When the line with "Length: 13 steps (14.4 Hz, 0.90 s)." turns up below, begin repeating exactly, and carry on through the line with "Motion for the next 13"; no pictures go into the copy.

[Collection entries]
--*--

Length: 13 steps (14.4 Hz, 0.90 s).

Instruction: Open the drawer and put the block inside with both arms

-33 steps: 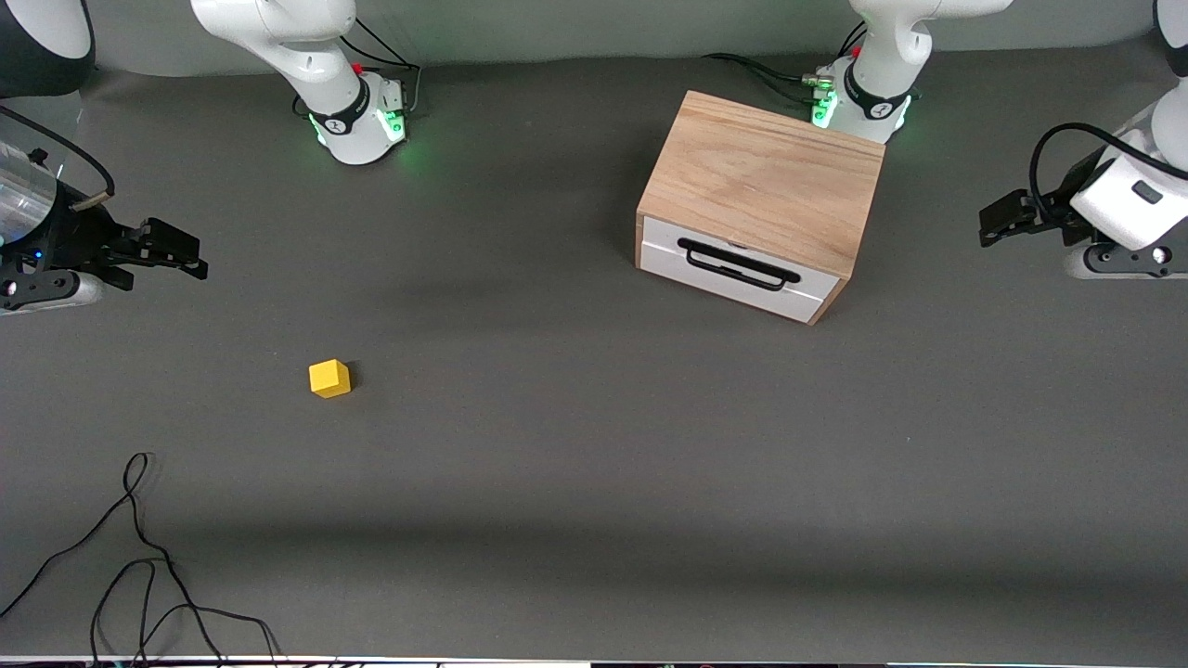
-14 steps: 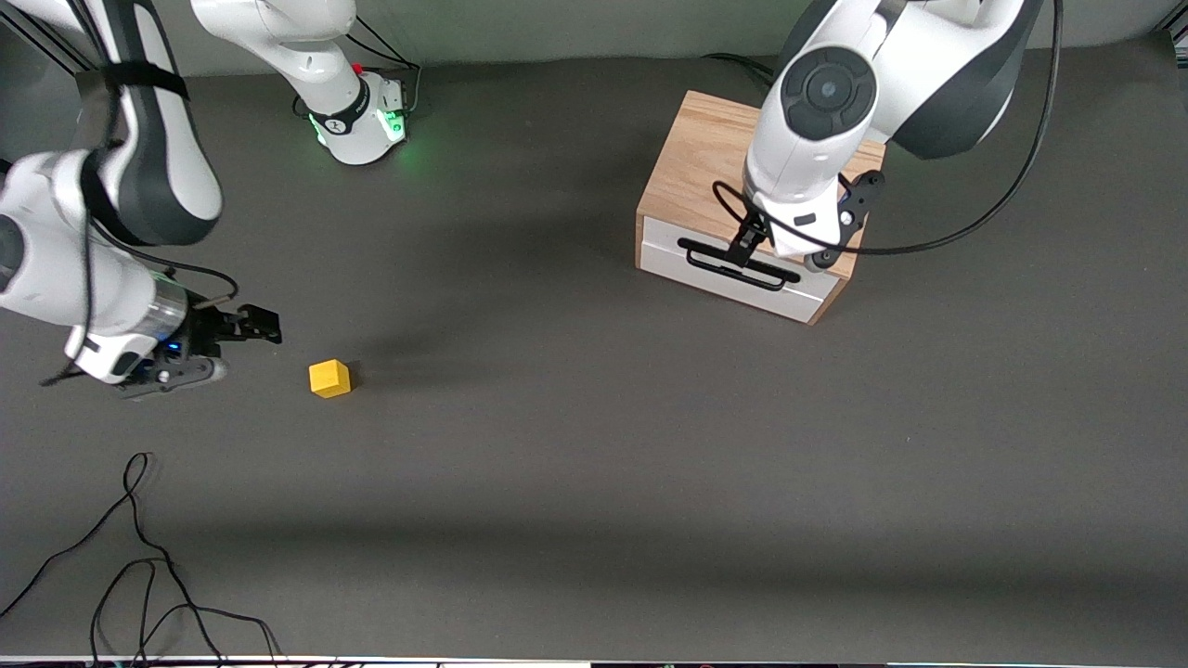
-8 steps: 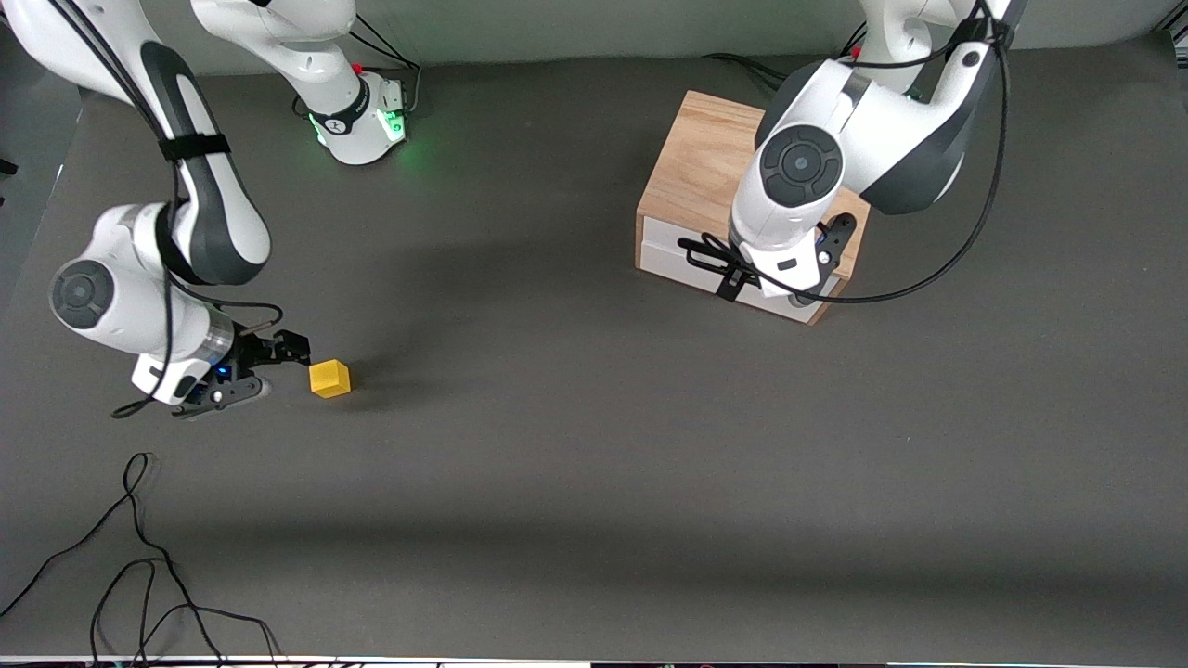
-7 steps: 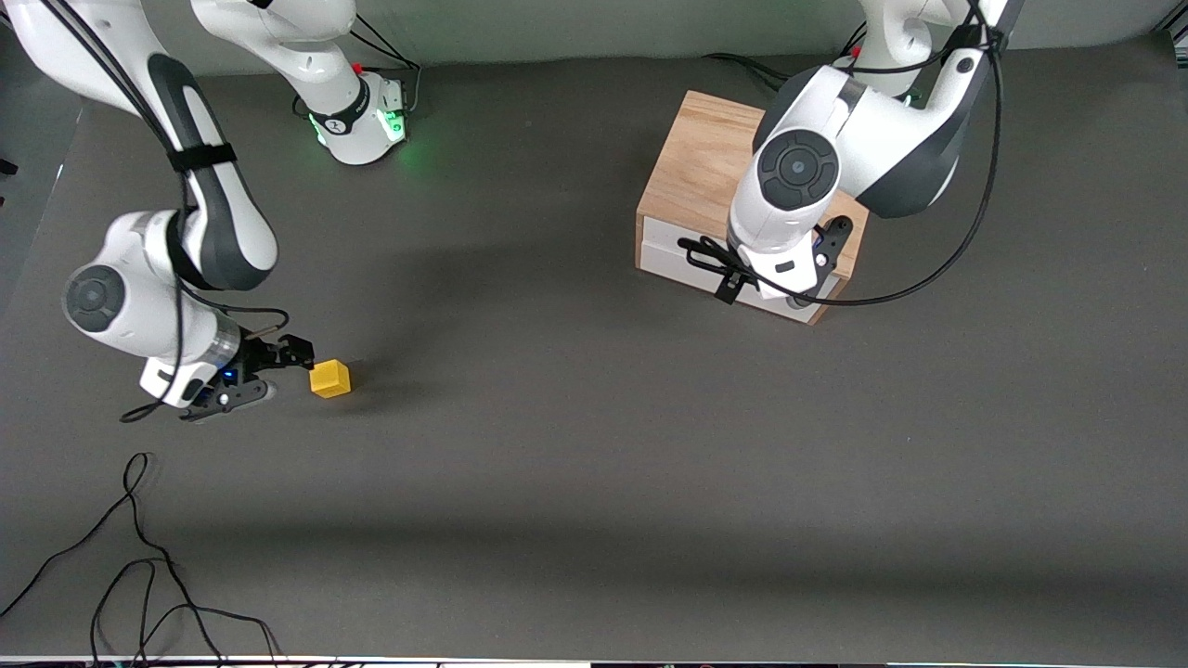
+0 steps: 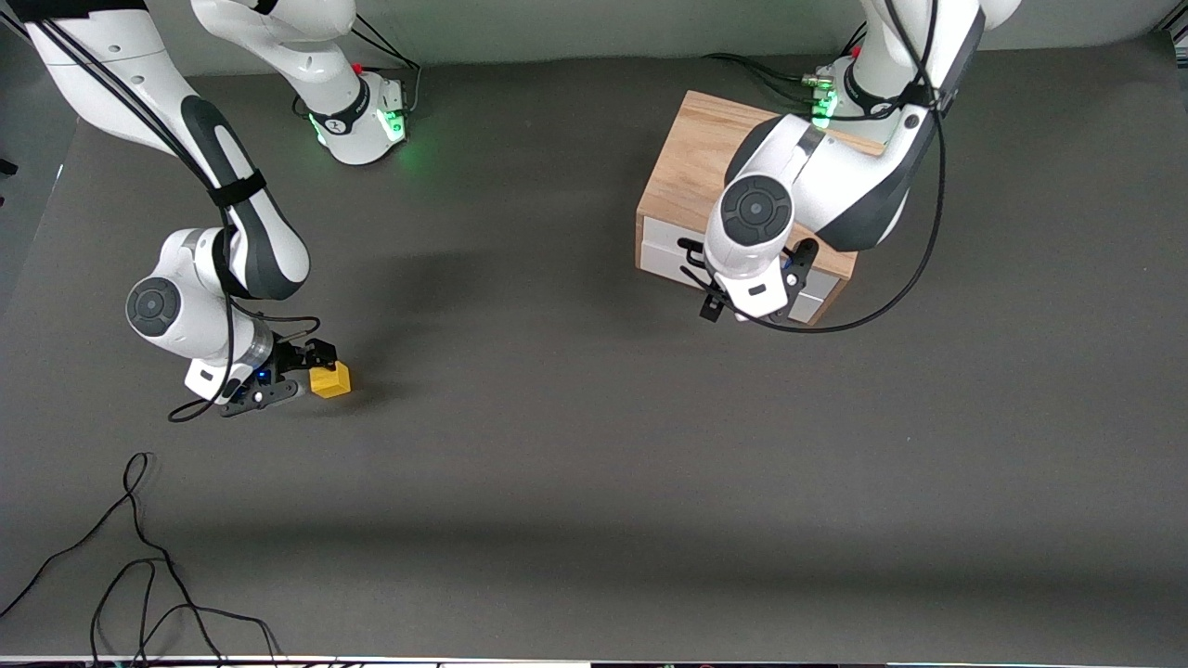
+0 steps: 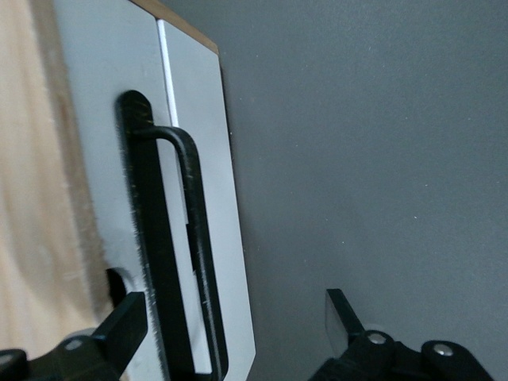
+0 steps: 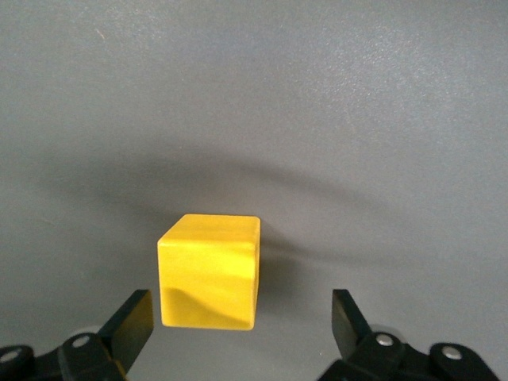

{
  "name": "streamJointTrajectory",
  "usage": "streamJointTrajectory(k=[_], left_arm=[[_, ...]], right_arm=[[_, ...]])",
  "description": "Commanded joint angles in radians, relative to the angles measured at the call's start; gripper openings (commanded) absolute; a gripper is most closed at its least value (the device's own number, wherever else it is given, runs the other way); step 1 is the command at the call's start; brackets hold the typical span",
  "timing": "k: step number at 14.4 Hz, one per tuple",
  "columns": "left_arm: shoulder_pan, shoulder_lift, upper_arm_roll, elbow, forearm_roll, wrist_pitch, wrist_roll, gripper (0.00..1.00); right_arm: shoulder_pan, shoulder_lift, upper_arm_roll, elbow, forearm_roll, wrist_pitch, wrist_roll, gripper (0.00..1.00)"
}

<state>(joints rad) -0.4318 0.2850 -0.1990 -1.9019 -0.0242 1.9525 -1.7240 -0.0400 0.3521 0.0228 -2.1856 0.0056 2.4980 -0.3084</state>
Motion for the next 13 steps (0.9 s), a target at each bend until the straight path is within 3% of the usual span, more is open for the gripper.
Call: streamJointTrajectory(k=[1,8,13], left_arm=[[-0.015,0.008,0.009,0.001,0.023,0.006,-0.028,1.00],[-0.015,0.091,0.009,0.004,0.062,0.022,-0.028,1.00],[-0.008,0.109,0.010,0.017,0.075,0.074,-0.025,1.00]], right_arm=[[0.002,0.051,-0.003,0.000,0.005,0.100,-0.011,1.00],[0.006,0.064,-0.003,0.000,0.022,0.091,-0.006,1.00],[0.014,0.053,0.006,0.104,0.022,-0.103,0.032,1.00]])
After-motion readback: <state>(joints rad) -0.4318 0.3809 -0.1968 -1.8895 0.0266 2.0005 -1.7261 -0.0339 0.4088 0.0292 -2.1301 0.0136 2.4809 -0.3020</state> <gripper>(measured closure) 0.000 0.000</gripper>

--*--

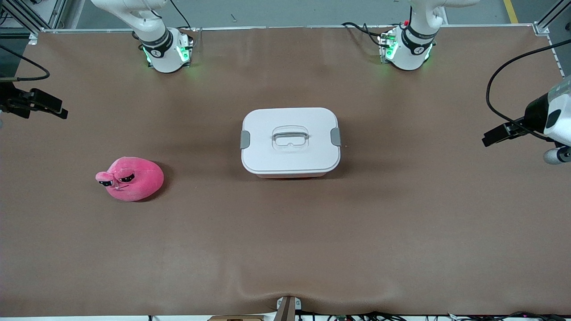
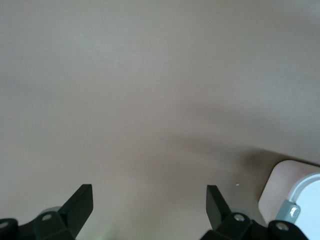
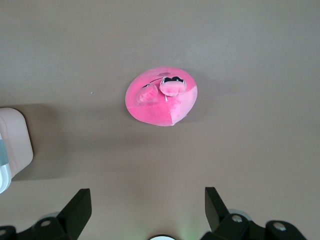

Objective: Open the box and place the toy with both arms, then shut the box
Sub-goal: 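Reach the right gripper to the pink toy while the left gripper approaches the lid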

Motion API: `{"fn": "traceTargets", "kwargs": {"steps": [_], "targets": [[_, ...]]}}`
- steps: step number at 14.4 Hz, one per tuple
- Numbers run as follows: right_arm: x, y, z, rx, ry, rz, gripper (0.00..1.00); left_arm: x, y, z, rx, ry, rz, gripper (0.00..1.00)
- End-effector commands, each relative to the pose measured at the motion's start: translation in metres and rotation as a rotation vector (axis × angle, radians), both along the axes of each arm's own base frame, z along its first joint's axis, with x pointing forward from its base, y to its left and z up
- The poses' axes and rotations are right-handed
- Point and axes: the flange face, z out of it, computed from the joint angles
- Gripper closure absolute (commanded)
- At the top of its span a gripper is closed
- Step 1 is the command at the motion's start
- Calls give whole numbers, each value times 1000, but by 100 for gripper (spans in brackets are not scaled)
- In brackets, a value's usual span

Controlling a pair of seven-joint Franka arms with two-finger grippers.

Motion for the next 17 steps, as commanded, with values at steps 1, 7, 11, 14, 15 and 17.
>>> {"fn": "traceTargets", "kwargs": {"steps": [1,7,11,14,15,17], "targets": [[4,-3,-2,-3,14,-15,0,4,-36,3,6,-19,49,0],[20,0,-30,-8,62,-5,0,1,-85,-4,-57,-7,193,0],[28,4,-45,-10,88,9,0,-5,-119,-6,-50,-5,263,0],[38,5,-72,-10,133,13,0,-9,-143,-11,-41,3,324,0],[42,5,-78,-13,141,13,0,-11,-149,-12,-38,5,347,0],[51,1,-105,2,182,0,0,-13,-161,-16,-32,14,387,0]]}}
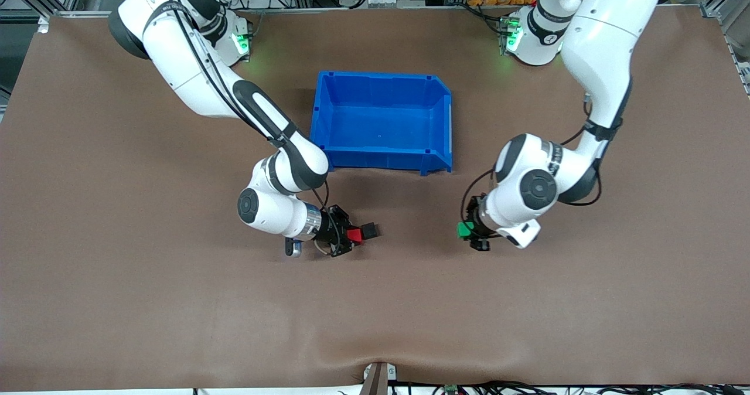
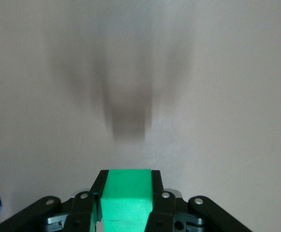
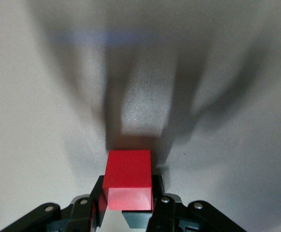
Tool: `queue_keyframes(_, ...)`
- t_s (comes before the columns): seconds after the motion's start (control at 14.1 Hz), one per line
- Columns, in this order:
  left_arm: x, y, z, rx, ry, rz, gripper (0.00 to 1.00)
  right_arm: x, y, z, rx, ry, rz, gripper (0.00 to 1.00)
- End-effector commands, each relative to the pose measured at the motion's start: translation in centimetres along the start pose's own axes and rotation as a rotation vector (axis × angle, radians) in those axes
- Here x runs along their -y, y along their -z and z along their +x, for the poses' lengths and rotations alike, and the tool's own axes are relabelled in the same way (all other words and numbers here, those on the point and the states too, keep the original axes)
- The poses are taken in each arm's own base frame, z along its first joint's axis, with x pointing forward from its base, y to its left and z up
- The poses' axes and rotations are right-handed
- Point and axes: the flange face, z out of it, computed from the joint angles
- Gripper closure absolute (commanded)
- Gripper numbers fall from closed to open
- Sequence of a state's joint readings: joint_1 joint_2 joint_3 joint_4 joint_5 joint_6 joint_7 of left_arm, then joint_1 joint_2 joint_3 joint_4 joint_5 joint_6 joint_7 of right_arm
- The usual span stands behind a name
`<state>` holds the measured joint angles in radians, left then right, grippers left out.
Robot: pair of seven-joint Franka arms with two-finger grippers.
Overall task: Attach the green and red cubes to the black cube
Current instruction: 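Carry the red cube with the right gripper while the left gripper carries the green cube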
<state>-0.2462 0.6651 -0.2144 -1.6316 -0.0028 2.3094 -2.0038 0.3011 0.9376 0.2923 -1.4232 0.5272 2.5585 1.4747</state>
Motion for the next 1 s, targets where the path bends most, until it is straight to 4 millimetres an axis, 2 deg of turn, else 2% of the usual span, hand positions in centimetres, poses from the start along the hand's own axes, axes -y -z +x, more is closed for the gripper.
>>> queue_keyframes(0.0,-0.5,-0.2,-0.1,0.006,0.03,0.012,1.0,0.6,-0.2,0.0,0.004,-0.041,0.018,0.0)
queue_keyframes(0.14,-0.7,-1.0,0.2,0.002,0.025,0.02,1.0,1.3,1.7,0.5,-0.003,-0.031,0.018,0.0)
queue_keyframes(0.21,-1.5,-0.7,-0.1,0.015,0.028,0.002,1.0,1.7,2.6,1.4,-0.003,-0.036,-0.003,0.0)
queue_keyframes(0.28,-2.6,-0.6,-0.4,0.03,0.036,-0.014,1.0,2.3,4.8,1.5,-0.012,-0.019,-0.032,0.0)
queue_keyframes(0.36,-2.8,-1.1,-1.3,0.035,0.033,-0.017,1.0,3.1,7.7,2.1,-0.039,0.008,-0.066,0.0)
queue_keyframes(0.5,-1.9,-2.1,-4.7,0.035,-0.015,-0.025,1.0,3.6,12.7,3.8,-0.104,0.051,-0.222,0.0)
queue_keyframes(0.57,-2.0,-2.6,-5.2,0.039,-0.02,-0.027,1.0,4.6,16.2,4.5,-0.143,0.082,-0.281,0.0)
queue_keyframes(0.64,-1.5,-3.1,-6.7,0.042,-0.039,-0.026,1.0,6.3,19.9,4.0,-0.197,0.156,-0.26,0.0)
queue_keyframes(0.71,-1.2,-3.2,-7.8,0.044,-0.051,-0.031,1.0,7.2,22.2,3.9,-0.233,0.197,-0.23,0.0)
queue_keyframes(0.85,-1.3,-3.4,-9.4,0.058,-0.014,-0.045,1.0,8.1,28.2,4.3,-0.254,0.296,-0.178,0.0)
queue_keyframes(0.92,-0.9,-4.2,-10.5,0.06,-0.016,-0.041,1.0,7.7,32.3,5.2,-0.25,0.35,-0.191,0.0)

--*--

*REPLY*:
Length: 13 steps (14.4 Hz, 0.90 s).

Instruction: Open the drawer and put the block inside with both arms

-33 steps: 
-14 steps: 
-8 steps: 
-7 steps: 
+0 steps: 
+0 steps: 
+0 steps: 

{
  "name": "streamJointTrajectory",
  "usage": "streamJointTrajectory(k=[_], left_arm=[[_, ...]], right_arm=[[_, ...]])",
  "description": "Commanded joint angles in radians, relative to the angles measured at the call's start; gripper openings (commanded) absolute; a gripper is most closed at its least value (the device's own number, wherever else it is given, runs the other way); step 1 is the command at the call's start; brackets hold the typical span",
  "timing": "k: step number at 14.4 Hz, one per tuple",
  "columns": "left_arm: shoulder_pan, shoulder_lift, upper_arm_roll, elbow, forearm_roll, wrist_pitch, wrist_roll, gripper (0.00..1.00); right_arm: shoulder_pan, shoulder_lift, upper_arm_roll, elbow, forearm_roll, wrist_pitch, wrist_roll, gripper (0.00..1.00)"
}

<state>(joints rad) -0.4318 0.2850 -0.1990 -1.9019 -0.0242 1.9525 -1.7240 -0.0400 0.3521 0.0228 -2.1856 0.0056 2.4980 -0.3084</state>
Motion for the next 13 steps (0.9 s), a target at each bend until the straight path is within 3% of the usual span, more is open for the gripper.

No further output is required here.